Renata teringat kejadian di kelas
sebelumnya. Temannya, Wiliam, yang sering dijauhi karena sifatnya yang kasar,
tiba-tiba membutuhkan bantuan untuk tugas kelompok. Meskipun ragu, Renata
memutuskan untuk membantu Wiliam. Setelah itu, Wiliam menjadi lebih ramah dan
bahkan meminta maaf atas perilakunya sebelumnya. Renata mengakui,
"Ternyata mengasihi membutuhkan keberanian dan pengampunan, meskipun tidak
mudah."
Pak Andreas kemudian bercerita
tentang Santa Theresa dari Kalkuta dan mengutip kata-katanya, "Bukan dari perbuatan
besar yang kita lakukan, tetapi dari kasih yang besar yang kita curahkan dalam
perbuatan kecil yang membuat perbedaan." Santa Theresa melayani orang
miskin, bukan untuk pengakuan, tetapi karena ia percaya bahwa setiap orang
adalah wujud dari kasih Tuhan. Hal ini memberi inspirasi kepada para siswa
untuk melihat bahwa kasih tidak selalu berarti melakukan hal-hal besar, tetapi
dengan tulus memberikan diri melakukan hal-hal kebaikan kepada sesama.
Pada akhir sesi, Renata
menyimpulkan pelajaran hari itu dengan berkata, "Sekarang saya mengerti, bahwa
kasih bukan tentang apa yang kita terima, tetapi bagaimana kita memilih untuk
menjadi alat kasih Tuhan bagi sesama." Dengan semangat baru, murid-murid
berjanji untuk mengamalkan kasih dalam setiap tindakan mereka dalam kehidupan
sehari-hari. Mereka sadar, hidup dalam kasih bukan sekadar ajaran, tetapi jalan
menuju kehidupan kekal bersama Tuhan.
"Kasih adalah
semangat jiwa yang mengubah kelemahan menjadi kekuatan, keraguan menjadi
pengampunan, dan kebiasaan kecil menjadi mukjizat besar."
Refleksi
- Apa yang menjadi inti dari ajaran yang disampaikan
oleh Pak Andreas berdasarkan Injil Lukas 20:27-40?

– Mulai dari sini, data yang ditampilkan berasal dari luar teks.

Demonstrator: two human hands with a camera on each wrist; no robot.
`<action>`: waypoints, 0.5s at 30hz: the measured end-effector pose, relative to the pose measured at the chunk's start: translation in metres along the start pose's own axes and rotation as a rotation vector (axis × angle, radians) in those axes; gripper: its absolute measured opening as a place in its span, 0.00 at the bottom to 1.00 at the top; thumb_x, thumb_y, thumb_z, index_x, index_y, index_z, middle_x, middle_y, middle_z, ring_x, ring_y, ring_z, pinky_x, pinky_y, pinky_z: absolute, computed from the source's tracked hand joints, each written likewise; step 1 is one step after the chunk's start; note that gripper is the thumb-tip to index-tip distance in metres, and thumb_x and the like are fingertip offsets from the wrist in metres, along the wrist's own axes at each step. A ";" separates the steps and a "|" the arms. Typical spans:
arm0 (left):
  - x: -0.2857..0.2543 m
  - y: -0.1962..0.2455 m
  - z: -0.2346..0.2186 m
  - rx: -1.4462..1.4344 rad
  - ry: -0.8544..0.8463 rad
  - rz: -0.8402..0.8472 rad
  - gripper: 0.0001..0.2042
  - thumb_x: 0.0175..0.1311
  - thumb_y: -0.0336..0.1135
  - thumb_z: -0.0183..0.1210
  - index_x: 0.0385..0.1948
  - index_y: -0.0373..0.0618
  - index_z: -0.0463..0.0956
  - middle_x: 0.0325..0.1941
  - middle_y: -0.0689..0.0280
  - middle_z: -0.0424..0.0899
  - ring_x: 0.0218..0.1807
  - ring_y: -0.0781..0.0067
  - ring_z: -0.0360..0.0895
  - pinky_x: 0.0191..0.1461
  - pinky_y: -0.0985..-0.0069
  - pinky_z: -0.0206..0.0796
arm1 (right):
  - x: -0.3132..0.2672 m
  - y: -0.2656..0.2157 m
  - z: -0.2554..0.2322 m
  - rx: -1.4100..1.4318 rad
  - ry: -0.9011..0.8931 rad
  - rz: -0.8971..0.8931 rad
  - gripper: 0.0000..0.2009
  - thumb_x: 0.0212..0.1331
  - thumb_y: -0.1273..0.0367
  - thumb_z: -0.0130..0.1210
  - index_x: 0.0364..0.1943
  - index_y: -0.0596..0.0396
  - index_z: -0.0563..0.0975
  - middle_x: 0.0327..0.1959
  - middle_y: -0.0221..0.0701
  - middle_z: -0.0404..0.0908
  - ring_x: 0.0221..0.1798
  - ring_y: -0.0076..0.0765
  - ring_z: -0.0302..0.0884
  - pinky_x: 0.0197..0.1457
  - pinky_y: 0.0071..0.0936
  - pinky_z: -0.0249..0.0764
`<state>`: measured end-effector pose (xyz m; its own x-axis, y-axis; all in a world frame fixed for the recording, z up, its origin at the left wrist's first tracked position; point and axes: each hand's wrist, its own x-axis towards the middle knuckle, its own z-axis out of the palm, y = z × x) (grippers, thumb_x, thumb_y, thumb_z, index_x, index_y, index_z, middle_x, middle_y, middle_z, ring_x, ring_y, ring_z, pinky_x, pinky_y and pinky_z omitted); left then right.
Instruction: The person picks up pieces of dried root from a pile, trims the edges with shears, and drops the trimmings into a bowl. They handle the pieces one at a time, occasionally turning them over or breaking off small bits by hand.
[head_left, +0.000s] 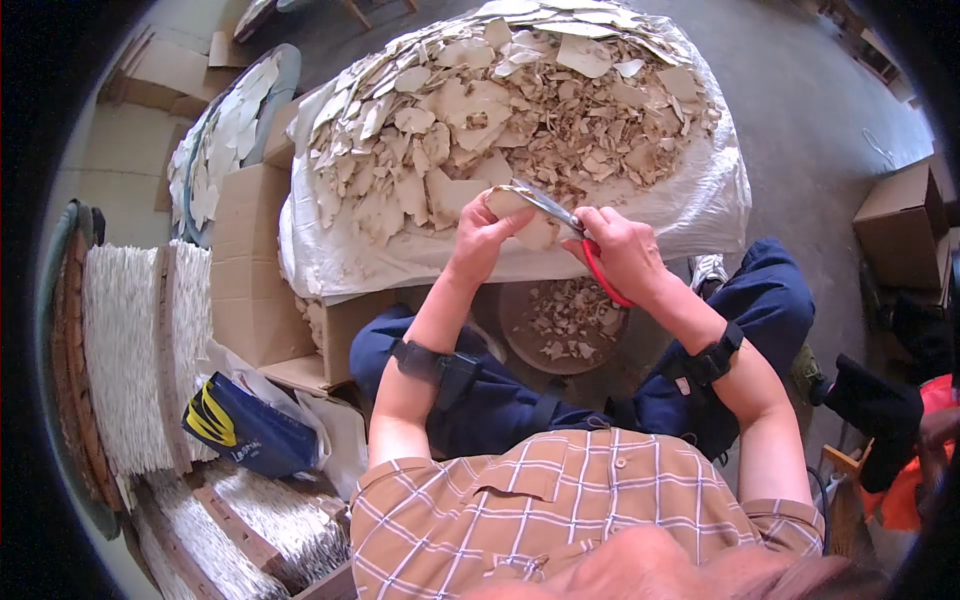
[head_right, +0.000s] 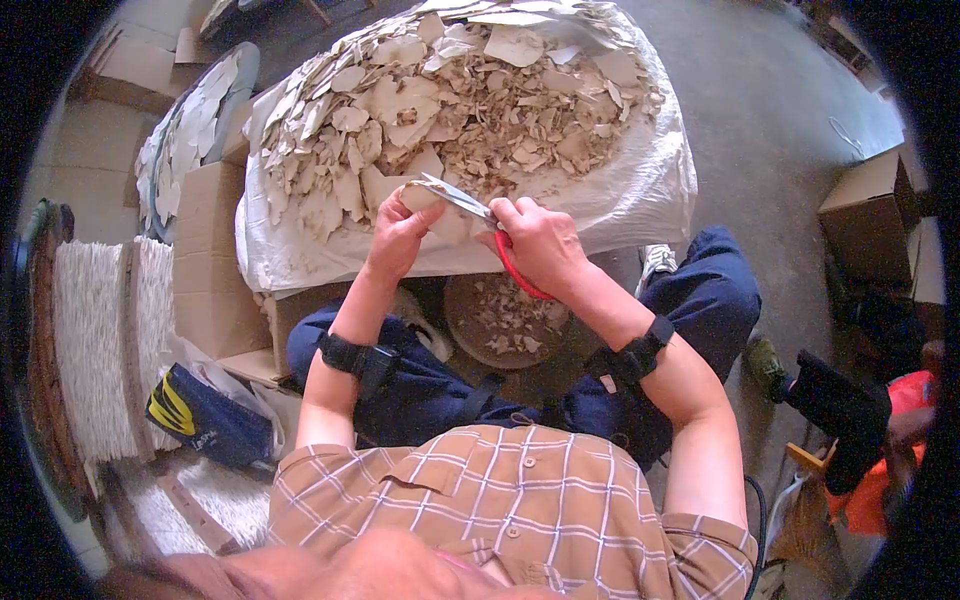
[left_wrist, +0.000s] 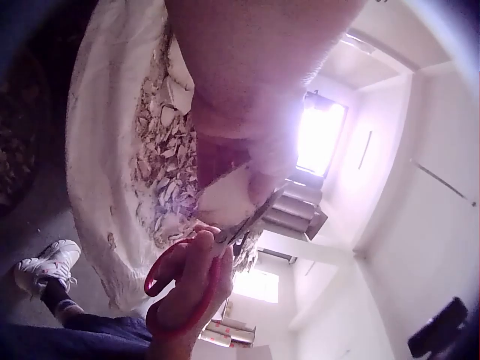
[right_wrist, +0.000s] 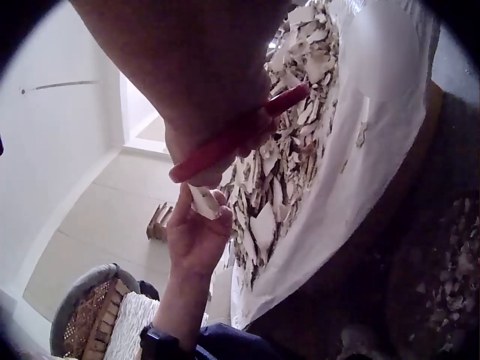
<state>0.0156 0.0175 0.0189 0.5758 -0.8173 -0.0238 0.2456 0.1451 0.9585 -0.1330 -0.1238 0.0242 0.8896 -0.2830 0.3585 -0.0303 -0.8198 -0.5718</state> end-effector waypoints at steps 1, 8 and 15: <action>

- Mengapa Renata memutuskan untuk membantu Wiliam,
meskipun ia ragu pada awalnya, dan apa hasil dari tindakannya?
- Mengapa Santa Theresa dari Kalkuta menjadi contoh
inspirasi tentang kasih dalam cerita ini, dan apa yang dikutip Pak Andreas
dari kata-katanya?
- Dalam kehidupan sehari-hari, kapan Anda merasa sulit
untuk mengasihi, dan bagaimana Anda dapat menghadapi tantangan tersebut?